Categorías: Opinión

10-m ¡Toma la calle!

No existe la neutralidad ante los conflictos sociales. La propia condición humana lo impide. Lo que si existe son múltiples y diversas formas de militancia. Muchas de ellas encubiertas. Quienes pretenden mostrarse asépticos ante una injusticia son, en realidad, cómplices del lado más fuerte. Esta es una reflexión que nadie debería perder de vista en el tiempo que estamos viviendo.
Nuestro modelo de sociedad está cambiando sustancial y vertiginosamente. Los parámetros básicos que ordenaban nuestra convivencia, y que considerábamos inamovibles, se están desfigurando hasta hacerlos irreconocibles por una ciudadanía que aún no termina de comprender y asumir los que está sucediendo. Una gran parte sigue aferrada a la teoría de la pesadilla pasajera, según la cual, en un periodo relativamente breve de tiempo, retornaremos a la arcadia feliz, hoy en el recuerdo. Sin embargo, los hechos apuntan en otra dirección. La democracia avanzada, denominada “estado del bienestar”, pivota sobre dos elementos: el trabajo digno y los derechos sociales. Ambos han pasado a ser una quimera. Es complicado explicar brevemente las razones de esta involución. Valga como resumen decir que los intereses del gran capital en el mundo globalizado son incompatibles con los niveles de confort generalizado alcanzado en los países de occidente.

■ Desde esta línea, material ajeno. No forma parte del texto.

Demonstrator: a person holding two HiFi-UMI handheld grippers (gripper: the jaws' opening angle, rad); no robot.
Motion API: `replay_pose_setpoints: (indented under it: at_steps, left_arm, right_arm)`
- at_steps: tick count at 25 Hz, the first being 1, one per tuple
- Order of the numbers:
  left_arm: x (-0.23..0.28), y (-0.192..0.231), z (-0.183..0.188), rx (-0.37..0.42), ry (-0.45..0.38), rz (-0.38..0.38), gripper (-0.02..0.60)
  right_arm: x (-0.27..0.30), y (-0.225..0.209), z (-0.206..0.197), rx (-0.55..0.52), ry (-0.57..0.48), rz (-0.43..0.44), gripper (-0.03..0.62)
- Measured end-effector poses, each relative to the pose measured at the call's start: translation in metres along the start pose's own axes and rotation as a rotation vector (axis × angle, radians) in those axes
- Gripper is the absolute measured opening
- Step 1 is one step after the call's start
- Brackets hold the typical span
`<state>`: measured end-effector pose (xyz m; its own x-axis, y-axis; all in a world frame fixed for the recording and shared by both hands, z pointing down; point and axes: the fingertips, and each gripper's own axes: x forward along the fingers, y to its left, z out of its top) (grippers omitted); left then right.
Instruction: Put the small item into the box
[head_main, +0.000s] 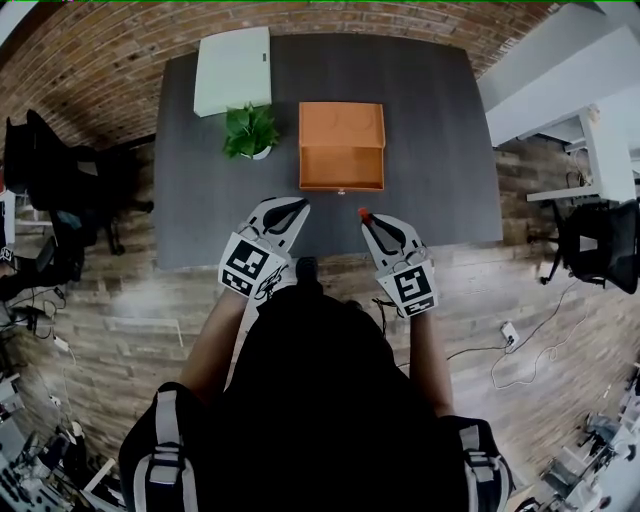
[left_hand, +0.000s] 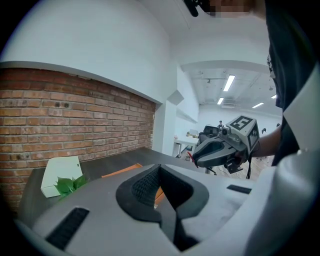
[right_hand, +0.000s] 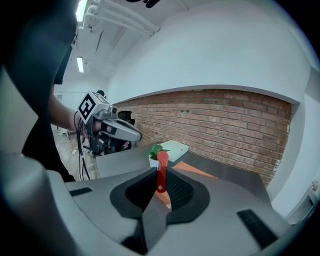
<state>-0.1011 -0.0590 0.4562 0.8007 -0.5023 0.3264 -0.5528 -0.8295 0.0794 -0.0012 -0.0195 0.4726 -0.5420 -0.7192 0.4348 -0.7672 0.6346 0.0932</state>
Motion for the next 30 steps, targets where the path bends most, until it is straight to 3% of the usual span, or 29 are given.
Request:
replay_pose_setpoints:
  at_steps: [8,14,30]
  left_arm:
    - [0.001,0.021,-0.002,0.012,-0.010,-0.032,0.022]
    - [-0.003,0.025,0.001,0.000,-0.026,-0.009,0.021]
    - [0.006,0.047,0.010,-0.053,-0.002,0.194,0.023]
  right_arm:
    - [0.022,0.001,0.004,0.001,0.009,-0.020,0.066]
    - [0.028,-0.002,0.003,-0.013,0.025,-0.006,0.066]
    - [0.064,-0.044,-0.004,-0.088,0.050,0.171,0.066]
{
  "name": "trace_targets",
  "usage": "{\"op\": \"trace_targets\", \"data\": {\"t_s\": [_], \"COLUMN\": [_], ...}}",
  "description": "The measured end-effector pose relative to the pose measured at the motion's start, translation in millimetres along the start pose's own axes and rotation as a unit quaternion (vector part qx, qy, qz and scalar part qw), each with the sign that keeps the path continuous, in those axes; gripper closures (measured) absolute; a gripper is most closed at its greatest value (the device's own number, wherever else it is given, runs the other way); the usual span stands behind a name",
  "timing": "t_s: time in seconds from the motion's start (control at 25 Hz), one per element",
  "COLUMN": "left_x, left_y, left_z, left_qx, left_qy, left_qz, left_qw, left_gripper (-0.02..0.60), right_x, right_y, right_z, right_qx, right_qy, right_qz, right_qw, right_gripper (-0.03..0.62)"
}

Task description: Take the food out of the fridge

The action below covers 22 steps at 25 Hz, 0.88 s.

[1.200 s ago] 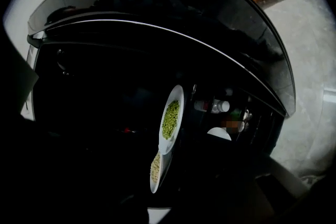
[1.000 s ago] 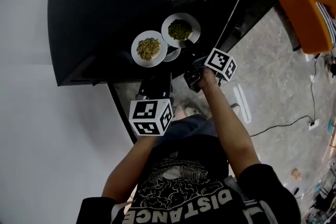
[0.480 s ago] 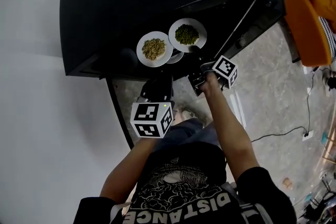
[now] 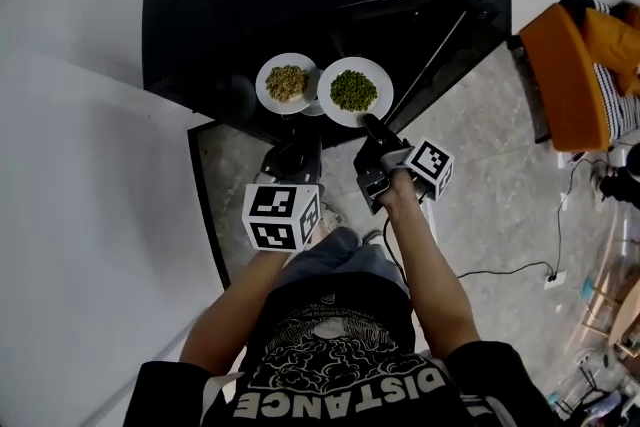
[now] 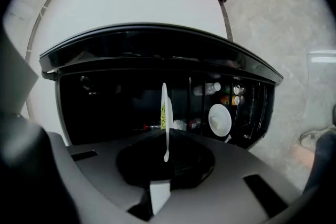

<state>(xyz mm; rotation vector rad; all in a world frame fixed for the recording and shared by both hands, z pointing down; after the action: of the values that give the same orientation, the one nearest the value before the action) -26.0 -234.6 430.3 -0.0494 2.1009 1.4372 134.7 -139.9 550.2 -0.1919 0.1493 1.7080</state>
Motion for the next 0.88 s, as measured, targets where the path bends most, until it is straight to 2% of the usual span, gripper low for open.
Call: {"op": "trace_targets", "data": {"t_s": [0.52,0.72,0.88], "left_x": [42.5,45.7,39.9], "left_y": [-1.8,-17.5,-43.2], "left_z": [50.3,57.4,51.8], "left_qx": [0.022,0.013,-0.009], "left_qy": [-0.028,-0.014,0.021], "left_qz": [0.041,0.053,0.06], "left_qw": [0.9985,0.9984,0.9979], "left_gripper": [0.58,0.58,0.58], "right_x": [124.3,156.2,165.6], "right_y": [10.7,8.9,11.4], "right_z": [-89.7,-123.2,-160.9], "right_qx": [0.028,0.02,0.022], "right_qy": [-0.024,-0.04,-0.06], "right_qz": [-0.063,-0.059,-0.036], "right_qw": [0.997,0.997,0.997], "right_gripper": [0.582,0.582,0.582]}}
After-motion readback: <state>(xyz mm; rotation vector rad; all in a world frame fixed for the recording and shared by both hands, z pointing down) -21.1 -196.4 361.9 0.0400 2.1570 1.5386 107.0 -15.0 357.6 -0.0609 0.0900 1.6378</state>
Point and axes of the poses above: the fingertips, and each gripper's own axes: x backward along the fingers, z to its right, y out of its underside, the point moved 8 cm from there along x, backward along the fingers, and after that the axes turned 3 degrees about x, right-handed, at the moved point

Lo cierto es que hace muy poco tiempo luchábamos por una jornada laboral de treinta y cinco horas, y empleo estable de calidad; y hoy se acepta cualquier puesto de trabajo por indigno que sea y mal retribuido que esté. Hemos pasado de intentar extender la atención a todas las personas dependientes, a cerrar las puertas de los hospitales a los enfermos por falta de medios. El sueño de la vivienda propia se ha convertido en el espanto del trágico desahucio.
La conclusión es tan obvia como dramática: han entrado en conflicto abierto los intereses del capital con los de los ciudadanos, y el poder político se ha aliado indisimuladamente con el capital. Mantendrán sus beneficios con el sufrimiento de la gente humilde. Estamos ante una injusticia horripilante, que no admite paliativos. No podemos callar. Porque nuestro silencio es su poder.
Es verdad que la comodidad desmoviliza. Gozar de buenas condiciones de vida ha ido creando la conciencia, sobre todo entre la gente joven, de que los derechos sociales no eran conquistados, sino una especie de derecho natural y por tanto incuestionable. Despertar está resultando muy duro. Pero el conjunto de la sociedad se está desperezando. Aún aturdida y sin referencias claras, pero al menos comienza a cundir el instinto de rebeldía. Estamos en un momento crucial de este proceso de reconversión impuesto. Es hora de interiorizar que nada es inmutable. La historia de la humanidad demuestra que todos los cambios sociales de envergadura han sido protagonizados por la voluntad del pueblo. No hay excepciones. El protagonismo tiene que volver a la ciudadanía.
La calle, como espacio público de expresión, tiene que reflejar rotundamente el rechazo al paulatino desmantelamiento de nuestro sistema de derechos colectivos. El próximo domingo, día diez de marzo, tenemos una obligación moral ineludible con nuestro propio respeto. Ceuta no puede ser, otra vez, una nota tristemente discordante, paradigma de la amarga indolencia. Hemos demostrado, hasta la saciedad, nuestra extraordinaria habilidad para encontrar excusas, pretextos y justificaciones. Pero eso ya no vale. Es otro tiempo. Y tenemos que librarnos de nuestros demonios. Porque es imposible avanzar juntos sumidos en la discrepancia, el odio, la rencilla, el resentimiento, la envidia o el egoísmo.
Un último mensaje a los militantes del fatalismo, que viven agarrados al “no sirve para nada”. ¿Acaso sirve para algo contemplar impasibles como nos destrozan la vida? Toda lucha germina. Cada cual desde su propia opción, pero todos imprescindibles contra la injusticia.